Stuttgart: S21-Gegner schenken der Stadt eine Skulptur

Ein Denkmal für das Ungeheuer

Doch die Politiker*innen dürften darüber nicht sehr erfreut sein. Ist doch Peter Lenk vor allem im Boden­seeraum für seine poli­tisch enga­gierte Kunst bekannt.

Die Stadt Stuttgart bekommt von dem Bild­hauer Peter Lenk eine Skulptur geschenkt. Doch die Politiker*innen dürften darüber nicht sehr erfreut sein. Ist doch Peter Lenk vor allem im Boden­seeraum für seine poli­tisch enga­gierte Kunst bekannt. Auch in Berlin, Bonn und anderen Städten hat er mit seinen Skulp­turen und Reliefs bereits .…

für Furore gesorgt. Auf sati­rische Art stellt er von ihm emp­fundene gesell­schaft­liche Miss­stände dar.

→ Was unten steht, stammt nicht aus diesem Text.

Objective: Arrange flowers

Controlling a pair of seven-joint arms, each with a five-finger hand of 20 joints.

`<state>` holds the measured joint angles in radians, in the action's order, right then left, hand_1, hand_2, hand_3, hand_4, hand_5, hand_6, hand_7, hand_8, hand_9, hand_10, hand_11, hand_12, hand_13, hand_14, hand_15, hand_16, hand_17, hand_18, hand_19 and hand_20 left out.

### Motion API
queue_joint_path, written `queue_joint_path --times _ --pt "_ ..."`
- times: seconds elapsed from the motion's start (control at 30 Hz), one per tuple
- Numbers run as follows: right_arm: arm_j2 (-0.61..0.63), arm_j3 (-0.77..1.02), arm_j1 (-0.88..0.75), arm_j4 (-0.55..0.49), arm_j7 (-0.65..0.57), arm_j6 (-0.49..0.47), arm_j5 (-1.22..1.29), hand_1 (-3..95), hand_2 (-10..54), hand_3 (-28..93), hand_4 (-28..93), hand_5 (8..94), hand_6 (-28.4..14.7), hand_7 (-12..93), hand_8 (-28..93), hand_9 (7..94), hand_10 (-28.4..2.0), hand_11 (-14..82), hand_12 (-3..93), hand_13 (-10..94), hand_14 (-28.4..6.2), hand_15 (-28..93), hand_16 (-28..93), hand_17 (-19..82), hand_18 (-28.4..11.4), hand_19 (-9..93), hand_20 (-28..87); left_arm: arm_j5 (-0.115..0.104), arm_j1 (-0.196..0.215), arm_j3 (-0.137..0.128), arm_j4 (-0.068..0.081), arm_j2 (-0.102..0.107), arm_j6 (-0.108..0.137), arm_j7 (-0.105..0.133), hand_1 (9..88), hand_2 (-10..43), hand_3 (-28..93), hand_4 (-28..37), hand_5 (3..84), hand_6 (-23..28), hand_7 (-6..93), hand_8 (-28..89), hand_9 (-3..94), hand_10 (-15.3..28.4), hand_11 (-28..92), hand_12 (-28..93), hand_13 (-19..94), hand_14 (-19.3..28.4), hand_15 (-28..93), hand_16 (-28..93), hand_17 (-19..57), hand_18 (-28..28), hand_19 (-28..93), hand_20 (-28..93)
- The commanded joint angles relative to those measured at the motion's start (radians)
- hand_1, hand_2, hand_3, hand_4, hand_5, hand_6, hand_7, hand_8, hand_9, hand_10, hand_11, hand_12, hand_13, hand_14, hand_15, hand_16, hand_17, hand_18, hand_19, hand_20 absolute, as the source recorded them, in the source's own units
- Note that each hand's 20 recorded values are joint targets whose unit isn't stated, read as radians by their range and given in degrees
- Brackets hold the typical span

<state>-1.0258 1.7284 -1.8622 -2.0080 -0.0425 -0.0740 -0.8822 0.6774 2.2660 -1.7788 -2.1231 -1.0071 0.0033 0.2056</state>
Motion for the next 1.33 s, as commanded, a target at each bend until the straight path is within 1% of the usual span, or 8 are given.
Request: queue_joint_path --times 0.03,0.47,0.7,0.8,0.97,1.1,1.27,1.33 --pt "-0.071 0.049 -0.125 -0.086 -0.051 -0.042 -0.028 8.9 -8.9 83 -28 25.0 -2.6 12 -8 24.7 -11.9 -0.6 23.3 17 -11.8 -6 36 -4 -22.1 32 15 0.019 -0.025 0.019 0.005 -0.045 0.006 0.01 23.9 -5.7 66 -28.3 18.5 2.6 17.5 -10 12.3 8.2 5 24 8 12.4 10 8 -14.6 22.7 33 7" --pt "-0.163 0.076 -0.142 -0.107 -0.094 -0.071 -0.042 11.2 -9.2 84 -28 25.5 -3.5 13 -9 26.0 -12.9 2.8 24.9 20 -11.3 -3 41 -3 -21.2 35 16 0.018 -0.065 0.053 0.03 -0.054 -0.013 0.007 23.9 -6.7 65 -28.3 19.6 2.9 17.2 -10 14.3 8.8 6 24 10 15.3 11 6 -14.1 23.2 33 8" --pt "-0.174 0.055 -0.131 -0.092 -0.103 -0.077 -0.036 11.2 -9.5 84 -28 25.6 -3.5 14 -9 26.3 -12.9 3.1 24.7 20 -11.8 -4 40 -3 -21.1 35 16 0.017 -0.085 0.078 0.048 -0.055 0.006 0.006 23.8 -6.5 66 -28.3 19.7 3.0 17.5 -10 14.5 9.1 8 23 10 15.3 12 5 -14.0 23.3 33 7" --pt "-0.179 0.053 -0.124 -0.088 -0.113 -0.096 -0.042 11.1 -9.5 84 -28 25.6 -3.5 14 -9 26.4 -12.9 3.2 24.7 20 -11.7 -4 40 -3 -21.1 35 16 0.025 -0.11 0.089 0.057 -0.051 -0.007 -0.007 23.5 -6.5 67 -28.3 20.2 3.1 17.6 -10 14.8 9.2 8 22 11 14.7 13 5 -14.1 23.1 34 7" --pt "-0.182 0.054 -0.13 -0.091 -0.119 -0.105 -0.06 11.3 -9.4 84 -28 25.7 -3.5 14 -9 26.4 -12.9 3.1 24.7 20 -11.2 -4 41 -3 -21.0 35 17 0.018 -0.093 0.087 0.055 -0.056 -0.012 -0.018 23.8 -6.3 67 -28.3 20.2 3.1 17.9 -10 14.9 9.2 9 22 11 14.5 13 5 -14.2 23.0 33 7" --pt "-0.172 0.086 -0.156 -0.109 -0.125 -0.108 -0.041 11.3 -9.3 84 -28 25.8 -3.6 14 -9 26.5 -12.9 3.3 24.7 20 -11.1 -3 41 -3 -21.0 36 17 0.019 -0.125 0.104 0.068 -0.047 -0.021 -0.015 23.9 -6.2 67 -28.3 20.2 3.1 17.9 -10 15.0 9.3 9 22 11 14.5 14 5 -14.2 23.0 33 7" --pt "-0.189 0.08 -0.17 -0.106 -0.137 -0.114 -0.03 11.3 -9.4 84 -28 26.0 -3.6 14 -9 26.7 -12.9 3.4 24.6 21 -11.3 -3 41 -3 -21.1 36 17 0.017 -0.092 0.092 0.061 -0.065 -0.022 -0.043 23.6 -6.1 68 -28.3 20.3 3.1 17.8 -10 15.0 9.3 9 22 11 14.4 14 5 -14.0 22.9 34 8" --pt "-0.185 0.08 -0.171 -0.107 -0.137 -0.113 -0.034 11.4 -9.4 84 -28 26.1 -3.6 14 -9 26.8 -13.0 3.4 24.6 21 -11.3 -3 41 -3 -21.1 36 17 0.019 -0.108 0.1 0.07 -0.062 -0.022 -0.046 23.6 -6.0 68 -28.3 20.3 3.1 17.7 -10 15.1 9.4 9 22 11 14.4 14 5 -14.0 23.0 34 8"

Auch das von Lenk geplante S21-Denkmal wird Politik und Wirt­schaft nicht schonen. Die Skulptur soll einer antiken Gestalt nach­emp­funden werden. Der Kopf soll an aktuelle Entscheidungsträger*innen beim Bahn­projekt S21 erinnern. Ein­zel­heiten bleiben noch geheim, doch die Finan­zierung des Kunst­pro­jekts läuft gut an. In den ver­gan­genen Wochen haben viele S21-Aktivist*innen Spenden für die Auf­stellung des Denkmals gesammelt. »50 Prozent der benö­tigten Summe von 100 000 Euro sind zusammen«, erklärte die Stiftung Ethik und Öko­nomie (ethecon). Ethecon hatte die Sammlung mit einer 14-tägigen Crowd­funding-Aktion unter­stützt. »Die Ziel­setzung des Künstlers passt her­vor­ragend zur konzern- und wirt­schafts­kri­ti­schen Arbeit unserer Stiftung«, begründete ethecon-Mit­ar­beiter Niklas Hoves gegenüber »nd« die Koope­ration.

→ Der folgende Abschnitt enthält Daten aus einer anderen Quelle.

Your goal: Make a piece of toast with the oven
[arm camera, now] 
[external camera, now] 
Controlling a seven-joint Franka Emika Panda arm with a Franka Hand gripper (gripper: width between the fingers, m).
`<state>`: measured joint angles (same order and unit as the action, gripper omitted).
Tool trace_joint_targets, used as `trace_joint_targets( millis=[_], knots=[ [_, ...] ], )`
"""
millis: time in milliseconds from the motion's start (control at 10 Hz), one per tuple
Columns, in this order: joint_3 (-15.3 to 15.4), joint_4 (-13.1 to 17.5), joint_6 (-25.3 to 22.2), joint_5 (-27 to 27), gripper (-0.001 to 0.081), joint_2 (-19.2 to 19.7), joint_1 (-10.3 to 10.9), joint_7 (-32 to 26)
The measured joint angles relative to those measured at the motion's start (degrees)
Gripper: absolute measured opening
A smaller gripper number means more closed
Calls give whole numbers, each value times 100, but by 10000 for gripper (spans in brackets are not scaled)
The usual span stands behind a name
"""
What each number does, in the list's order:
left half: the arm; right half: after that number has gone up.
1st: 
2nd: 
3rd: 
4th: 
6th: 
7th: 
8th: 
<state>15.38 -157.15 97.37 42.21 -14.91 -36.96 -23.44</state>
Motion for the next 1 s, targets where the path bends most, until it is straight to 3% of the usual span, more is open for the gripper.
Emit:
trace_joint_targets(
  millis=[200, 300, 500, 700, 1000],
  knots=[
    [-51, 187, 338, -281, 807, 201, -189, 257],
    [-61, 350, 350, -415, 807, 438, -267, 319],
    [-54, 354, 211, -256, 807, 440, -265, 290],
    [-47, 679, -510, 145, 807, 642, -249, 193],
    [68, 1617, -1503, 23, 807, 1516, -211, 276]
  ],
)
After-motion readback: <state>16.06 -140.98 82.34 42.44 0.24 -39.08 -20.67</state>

Dass die Stiftung jetzt ein Denkmal und nicht die poli­tische und juris­tische Arbeit von S21-Gegner*innen unter­stützt, sieht Hoves nicht als Wider­spruch. Er hoffe noch immer, dass das Bahn­projekt gestoppt wird, erklärt er. Die Skulptur sei Teil der Arbeit gegen das Bahn­projekt. In den nächsten Wochen soll das rest­liche Geld gesammelt werden. Dann beginnt der Kampf um den Standort, auch mit den Behörden der Stadt Stuttgart.